O projeto da Lei Geral do Licenciamento Ambiental (PL 3729/04), que tramita no Congresso há quase 20 anos, volta à pauta da Câmara dos Deputados após sofrer alterações no Senado. A proposta, que simplifica e flexibiliza regras para licenciamento ambiental, enfrenta forte embate entre frentes parlamentares, setores produtivos e ambientalistas.
O texto prevê a criação de novos modelos de licenciamento, como a Licença Ambiental Especial (LAE) — que agiliza projetos considerados prioritários pelo governo — e a Licença por Adesão e Compromisso (LAC), baseada na autodeclaração dos empreendedores, sem análise prévia. A proposta também inclui a mineração de grande porte nas regras.
Setores como o agronegócio e a construção civil defendem que a mudança é essencial para destravar obras, gerar empregos e acelerar investimentos. Segundo o deputado Pedro Lupion (PP-PR), da Frente Parlamentar da Agropecuária, o projeto tem apoio de grande parte da base do governo. “É para destravar o Brasil e modernizar nossa infraestrutura”, afirmou.

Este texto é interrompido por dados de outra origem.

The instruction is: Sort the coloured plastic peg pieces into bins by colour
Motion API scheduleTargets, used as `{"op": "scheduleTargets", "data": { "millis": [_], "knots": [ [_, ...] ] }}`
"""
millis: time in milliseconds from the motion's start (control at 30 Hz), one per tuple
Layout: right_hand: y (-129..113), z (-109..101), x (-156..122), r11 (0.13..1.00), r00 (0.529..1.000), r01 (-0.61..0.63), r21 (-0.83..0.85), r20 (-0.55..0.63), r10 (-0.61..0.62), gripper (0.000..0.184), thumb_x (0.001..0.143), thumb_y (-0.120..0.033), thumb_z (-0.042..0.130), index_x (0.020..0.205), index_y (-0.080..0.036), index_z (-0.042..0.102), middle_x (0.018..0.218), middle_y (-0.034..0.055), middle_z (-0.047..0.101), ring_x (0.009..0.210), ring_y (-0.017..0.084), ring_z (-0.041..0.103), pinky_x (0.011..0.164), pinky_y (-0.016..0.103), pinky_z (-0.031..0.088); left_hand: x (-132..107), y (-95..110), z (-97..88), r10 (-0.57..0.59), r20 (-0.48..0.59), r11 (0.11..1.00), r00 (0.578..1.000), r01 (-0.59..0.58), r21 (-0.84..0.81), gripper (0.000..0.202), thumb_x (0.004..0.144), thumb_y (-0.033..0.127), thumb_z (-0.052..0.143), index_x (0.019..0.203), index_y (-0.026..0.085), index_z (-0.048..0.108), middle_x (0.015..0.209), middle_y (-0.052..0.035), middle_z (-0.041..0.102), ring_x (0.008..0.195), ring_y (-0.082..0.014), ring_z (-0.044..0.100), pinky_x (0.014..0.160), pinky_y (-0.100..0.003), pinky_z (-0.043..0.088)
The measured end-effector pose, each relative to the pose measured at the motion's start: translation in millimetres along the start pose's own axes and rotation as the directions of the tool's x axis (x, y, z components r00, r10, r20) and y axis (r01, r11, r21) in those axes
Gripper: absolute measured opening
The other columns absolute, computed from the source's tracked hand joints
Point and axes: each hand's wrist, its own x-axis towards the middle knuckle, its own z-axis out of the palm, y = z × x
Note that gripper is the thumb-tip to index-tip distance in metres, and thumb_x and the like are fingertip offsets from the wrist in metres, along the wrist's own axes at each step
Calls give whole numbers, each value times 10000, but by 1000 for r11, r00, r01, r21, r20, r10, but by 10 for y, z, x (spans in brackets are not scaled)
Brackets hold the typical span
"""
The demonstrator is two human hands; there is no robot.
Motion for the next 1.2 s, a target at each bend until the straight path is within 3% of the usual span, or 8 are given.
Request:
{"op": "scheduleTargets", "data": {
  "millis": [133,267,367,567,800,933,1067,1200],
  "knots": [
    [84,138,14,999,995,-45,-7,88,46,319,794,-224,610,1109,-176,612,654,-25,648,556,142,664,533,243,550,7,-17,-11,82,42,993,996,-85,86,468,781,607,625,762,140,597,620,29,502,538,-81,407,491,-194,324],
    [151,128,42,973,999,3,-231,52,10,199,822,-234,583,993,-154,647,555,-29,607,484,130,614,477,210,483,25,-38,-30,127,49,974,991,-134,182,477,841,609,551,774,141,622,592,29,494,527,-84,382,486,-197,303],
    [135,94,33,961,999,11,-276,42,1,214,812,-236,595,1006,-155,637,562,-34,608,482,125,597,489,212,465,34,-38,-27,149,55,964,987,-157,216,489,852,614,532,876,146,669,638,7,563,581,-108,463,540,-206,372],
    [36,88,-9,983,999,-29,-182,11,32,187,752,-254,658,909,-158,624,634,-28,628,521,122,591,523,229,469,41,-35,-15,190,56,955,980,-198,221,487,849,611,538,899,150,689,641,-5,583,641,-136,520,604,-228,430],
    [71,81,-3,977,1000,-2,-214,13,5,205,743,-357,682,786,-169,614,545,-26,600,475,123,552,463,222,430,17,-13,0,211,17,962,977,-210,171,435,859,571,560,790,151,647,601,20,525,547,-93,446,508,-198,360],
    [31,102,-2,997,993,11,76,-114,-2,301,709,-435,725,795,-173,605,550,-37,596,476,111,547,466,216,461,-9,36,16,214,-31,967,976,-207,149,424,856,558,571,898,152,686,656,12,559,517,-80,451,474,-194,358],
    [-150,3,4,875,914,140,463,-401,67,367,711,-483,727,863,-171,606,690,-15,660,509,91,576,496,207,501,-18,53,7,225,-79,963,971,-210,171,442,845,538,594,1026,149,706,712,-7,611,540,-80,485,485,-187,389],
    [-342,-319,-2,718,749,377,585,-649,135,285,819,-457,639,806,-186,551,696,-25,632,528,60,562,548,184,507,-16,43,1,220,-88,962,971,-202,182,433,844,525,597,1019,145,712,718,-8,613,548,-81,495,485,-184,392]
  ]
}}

Já para os ambientalistas, a proposta representa um retrocesso. O deputado Nilto Tatto (PT-SP), da Frente Parlamentar Ambientalista, alerta que o texto atende apenas a interesses econômicos. “É um ataque direto ao meio ambiente e às futuras gerações”, criticou.
O deputado Ivan Valente (Psol-SP) foi além e classificou o texto como um “projeto de destruição”, destacando que ele esvazia o licenciamento ambiental, deixando exigências apenas para megaobras. “Aprovar isso às vésperas da COP30 é uma vergonha internacional”, afirmou.
Se aprovado na Câmara, o projeto segue para sanção presidencial.